I think this was mentioned in discussions but may not've been clear.

In general, XPath is an expression language - anywhere you can have an
expression, you can have any expression, and the expressions all work
together.  For example, predicates can contain any XPath expression,
recursively:
/html/body/div/p[@id = /html/head/link[@rel = 'me']/@src]/strong

This is all strong elements in p elements that are direct children of
div elements that are direct children of the body element, and whose p
parent has an d attribute that has the same value as the src attribute
of a link element in the head which has rel=me.  (this is a
microformat-style query on a document, of course)

XPath selectors give a different way of looking at finding things than
CSS selectors and probably appeal in differing amounts to different
people.


(6) Note on History

Not really important today, but someone mentioned it, so I'll note that
XPath came out of SGML and (later) HyTime work dating back long before
the World Wide Web and CSS; that work really ended with the publication
of DSSSL and HyTime, but many of the same people were (and in some cases
are) involved with XML and XPath.

XPath has different goals from CSS selectors, and there's not actually a
battle between them

XSLT and XQuery are widely used on the back end of Web apps, and less
often in the browser, but in some environments the browser-based support
can be very useful, depending on the division of labour.

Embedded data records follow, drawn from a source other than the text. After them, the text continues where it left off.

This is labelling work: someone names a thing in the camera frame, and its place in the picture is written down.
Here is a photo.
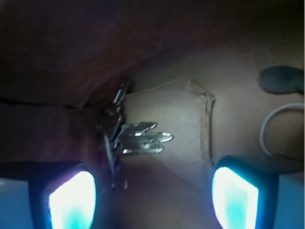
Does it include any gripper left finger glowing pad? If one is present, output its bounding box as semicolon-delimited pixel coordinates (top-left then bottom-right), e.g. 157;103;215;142
0;163;96;229

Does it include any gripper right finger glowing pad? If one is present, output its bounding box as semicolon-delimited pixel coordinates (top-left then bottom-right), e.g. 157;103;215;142
212;155;305;229

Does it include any silver keys bunch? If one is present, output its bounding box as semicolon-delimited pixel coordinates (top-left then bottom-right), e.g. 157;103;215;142
95;76;174;189

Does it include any grey plush bunny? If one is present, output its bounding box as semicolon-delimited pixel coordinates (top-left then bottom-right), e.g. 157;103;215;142
258;65;305;94

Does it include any brown paper bag bin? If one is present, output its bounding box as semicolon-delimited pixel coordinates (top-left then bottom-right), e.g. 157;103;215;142
0;0;305;229

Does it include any white hair tie ring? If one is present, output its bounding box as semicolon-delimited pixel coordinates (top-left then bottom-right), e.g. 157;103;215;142
259;102;305;156

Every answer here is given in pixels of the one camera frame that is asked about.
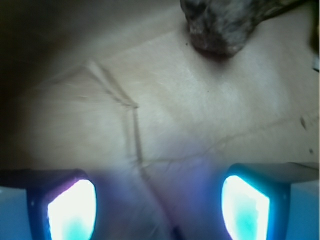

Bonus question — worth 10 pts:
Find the brown driftwood piece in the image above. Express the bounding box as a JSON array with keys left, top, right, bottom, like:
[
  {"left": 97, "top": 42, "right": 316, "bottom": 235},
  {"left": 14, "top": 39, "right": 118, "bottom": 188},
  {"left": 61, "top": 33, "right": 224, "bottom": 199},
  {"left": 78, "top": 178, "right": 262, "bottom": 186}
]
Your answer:
[{"left": 179, "top": 0, "right": 304, "bottom": 56}]

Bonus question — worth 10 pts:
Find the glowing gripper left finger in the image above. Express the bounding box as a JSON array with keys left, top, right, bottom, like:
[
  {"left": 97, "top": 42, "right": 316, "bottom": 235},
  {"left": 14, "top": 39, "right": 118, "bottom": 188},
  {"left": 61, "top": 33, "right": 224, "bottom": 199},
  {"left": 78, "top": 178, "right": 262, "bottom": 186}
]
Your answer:
[{"left": 0, "top": 169, "right": 97, "bottom": 240}]

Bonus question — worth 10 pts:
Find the brown paper bag tray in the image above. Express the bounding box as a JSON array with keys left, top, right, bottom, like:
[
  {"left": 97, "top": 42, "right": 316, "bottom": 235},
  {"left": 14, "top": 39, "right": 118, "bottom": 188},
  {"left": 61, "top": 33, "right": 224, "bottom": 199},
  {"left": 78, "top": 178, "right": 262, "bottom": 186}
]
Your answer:
[{"left": 0, "top": 0, "right": 320, "bottom": 240}]

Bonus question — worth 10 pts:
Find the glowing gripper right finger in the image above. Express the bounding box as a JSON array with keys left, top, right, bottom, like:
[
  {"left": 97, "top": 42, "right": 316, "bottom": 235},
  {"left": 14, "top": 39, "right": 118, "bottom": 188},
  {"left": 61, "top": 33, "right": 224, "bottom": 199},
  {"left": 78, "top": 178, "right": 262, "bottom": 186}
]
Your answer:
[{"left": 221, "top": 162, "right": 320, "bottom": 240}]

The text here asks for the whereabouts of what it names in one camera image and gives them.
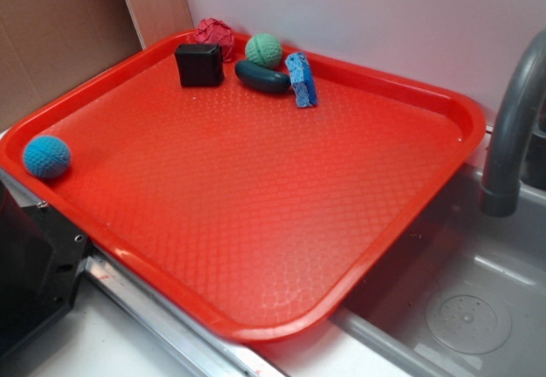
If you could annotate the black box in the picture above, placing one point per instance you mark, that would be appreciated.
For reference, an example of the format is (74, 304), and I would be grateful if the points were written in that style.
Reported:
(199, 65)

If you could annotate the red plastic tray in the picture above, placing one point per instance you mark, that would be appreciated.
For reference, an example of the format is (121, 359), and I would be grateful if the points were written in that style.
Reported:
(253, 215)

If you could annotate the dark teal oblong object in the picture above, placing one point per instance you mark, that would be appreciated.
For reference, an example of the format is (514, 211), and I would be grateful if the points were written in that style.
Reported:
(261, 78)

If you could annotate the blue sponge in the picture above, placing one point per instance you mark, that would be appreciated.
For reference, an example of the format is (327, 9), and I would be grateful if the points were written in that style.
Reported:
(301, 80)

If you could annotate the green textured ball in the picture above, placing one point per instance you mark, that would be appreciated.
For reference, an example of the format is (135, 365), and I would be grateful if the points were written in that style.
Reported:
(264, 50)

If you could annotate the crumpled red paper ball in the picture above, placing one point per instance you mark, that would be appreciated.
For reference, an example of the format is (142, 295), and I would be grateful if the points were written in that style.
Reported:
(214, 31)

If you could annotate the blue textured ball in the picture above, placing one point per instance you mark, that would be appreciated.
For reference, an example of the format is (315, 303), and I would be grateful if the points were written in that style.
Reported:
(47, 157)

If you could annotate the grey plastic sink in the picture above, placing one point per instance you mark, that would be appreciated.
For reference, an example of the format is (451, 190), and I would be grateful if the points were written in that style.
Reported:
(459, 293)

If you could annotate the grey faucet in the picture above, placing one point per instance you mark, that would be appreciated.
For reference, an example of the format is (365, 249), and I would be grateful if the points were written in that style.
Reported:
(516, 151)

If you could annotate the brown cardboard panel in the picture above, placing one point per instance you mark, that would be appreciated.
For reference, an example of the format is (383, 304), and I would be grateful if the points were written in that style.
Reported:
(51, 46)

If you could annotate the metal rail strip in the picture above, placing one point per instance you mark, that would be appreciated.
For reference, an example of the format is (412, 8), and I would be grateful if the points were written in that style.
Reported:
(118, 327)

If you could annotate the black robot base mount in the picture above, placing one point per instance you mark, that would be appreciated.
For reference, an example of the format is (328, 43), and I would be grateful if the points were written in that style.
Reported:
(42, 257)

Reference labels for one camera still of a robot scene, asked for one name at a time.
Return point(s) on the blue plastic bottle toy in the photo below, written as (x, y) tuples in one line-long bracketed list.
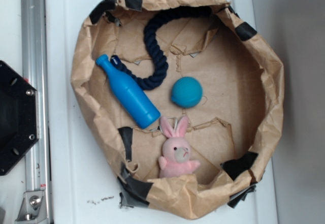
[(129, 94)]

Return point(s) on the teal rubber ball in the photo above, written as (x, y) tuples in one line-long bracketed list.
[(186, 92)]

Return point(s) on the pink plush bunny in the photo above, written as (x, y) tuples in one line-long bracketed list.
[(176, 150)]

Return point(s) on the brown paper bag bin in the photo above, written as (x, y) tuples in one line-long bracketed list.
[(233, 130)]

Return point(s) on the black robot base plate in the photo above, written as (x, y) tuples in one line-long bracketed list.
[(19, 131)]

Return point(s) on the metal corner bracket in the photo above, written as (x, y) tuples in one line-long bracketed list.
[(33, 208)]

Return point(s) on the aluminium extrusion rail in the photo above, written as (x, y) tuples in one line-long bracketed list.
[(34, 63)]

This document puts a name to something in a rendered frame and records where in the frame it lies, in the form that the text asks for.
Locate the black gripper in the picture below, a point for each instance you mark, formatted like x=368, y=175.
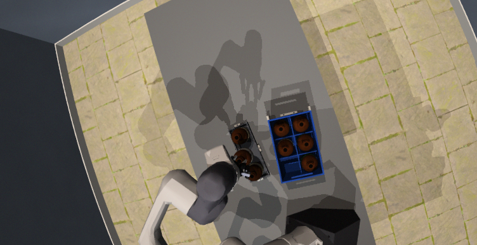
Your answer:
x=246, y=173

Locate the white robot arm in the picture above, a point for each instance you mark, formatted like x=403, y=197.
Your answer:
x=180, y=189

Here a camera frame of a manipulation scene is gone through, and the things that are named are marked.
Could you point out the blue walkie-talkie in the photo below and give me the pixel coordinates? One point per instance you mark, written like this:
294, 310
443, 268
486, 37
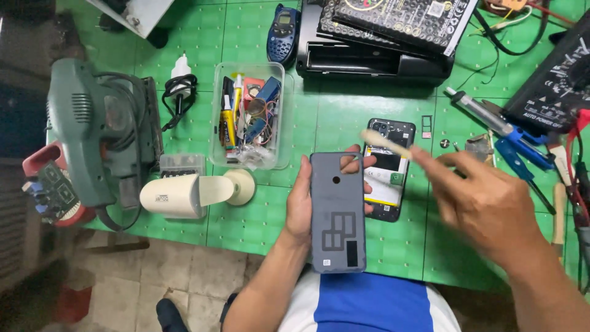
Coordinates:
282, 37

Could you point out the person's white blue shirt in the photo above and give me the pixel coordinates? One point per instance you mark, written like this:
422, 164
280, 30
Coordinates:
368, 304

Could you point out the person's right fingers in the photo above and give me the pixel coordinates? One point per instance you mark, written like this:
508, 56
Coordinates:
438, 163

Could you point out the person's left hand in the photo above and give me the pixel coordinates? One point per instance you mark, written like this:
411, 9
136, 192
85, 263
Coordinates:
297, 212

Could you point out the opened black smartphone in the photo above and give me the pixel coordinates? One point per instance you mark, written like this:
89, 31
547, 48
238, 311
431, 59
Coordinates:
392, 138

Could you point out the black multimeter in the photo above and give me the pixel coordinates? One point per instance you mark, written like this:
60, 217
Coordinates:
553, 83

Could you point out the grey metal bracket piece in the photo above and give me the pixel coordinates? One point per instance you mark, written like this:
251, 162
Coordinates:
478, 146

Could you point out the small SIM tray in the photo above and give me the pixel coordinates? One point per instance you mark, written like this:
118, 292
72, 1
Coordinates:
427, 127

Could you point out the white metal box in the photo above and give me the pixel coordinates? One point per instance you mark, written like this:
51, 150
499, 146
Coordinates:
138, 14

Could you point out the green cutting mat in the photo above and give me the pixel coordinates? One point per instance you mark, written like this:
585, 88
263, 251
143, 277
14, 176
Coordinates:
332, 106

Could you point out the small round metal part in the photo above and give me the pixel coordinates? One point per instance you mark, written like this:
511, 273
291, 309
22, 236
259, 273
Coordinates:
444, 143

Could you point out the green circuit board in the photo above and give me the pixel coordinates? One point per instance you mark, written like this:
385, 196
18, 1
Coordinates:
53, 189

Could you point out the black printer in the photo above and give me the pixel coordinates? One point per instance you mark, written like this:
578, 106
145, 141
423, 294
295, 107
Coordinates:
368, 64

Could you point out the white security camera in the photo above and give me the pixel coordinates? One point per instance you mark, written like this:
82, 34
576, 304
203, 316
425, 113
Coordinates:
179, 193

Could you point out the red object on floor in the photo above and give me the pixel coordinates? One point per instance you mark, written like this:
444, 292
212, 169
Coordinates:
73, 304

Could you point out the clear case of screwdriver bits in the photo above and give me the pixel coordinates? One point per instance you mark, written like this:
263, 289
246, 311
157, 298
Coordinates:
182, 165

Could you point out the beige cleaning brush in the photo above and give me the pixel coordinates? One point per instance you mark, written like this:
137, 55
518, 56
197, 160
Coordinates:
385, 143

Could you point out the red plastic container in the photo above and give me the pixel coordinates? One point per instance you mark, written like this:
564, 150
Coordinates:
41, 156

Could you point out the person's black shoe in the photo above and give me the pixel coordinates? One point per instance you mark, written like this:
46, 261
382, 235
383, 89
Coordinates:
170, 317

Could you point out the person's right hand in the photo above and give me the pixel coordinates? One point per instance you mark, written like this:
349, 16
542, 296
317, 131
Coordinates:
484, 207

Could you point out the black printed flat box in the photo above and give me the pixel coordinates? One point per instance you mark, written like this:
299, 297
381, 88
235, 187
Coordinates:
405, 20

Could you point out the blue silver desoldering pump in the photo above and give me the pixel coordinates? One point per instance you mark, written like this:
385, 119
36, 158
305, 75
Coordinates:
498, 120

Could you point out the grey phone back cover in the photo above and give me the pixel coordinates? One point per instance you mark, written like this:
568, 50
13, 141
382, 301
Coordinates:
337, 216

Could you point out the green electric sander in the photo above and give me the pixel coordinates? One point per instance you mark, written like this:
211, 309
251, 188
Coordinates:
97, 124

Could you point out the clear plastic box of parts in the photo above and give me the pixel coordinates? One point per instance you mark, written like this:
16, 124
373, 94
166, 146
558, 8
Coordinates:
251, 115

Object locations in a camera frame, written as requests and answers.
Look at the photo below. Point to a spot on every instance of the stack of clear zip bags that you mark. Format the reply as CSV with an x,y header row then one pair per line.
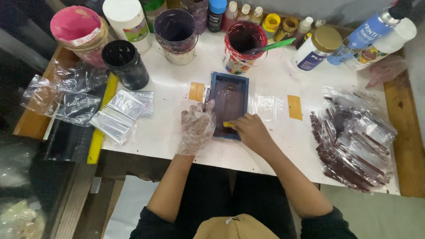
x,y
118,114

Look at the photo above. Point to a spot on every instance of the yellow paint jar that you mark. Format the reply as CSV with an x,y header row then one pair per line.
x,y
270,23

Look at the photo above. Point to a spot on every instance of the pink-lidded paint tub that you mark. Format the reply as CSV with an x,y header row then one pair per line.
x,y
79,33

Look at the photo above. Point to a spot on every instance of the black ink jar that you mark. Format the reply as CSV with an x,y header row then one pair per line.
x,y
126,64

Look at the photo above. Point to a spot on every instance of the loose clear plastic glove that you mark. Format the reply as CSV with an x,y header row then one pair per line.
x,y
385,69

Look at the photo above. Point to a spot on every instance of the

(7) XPath Selectors and CSS Selectors

There's a huge overlap of functionality. Some claims were made based on
misunderstandings (in both directions probably, but I can only correct
the ones about XPath)...

XPath can't handle things like :hover or :first-line -- not true.
XPath has a mechanism by which a browser would support them, using a
functional notation:
//a[hover()]
It's perfectly standard for an implementation to add functions.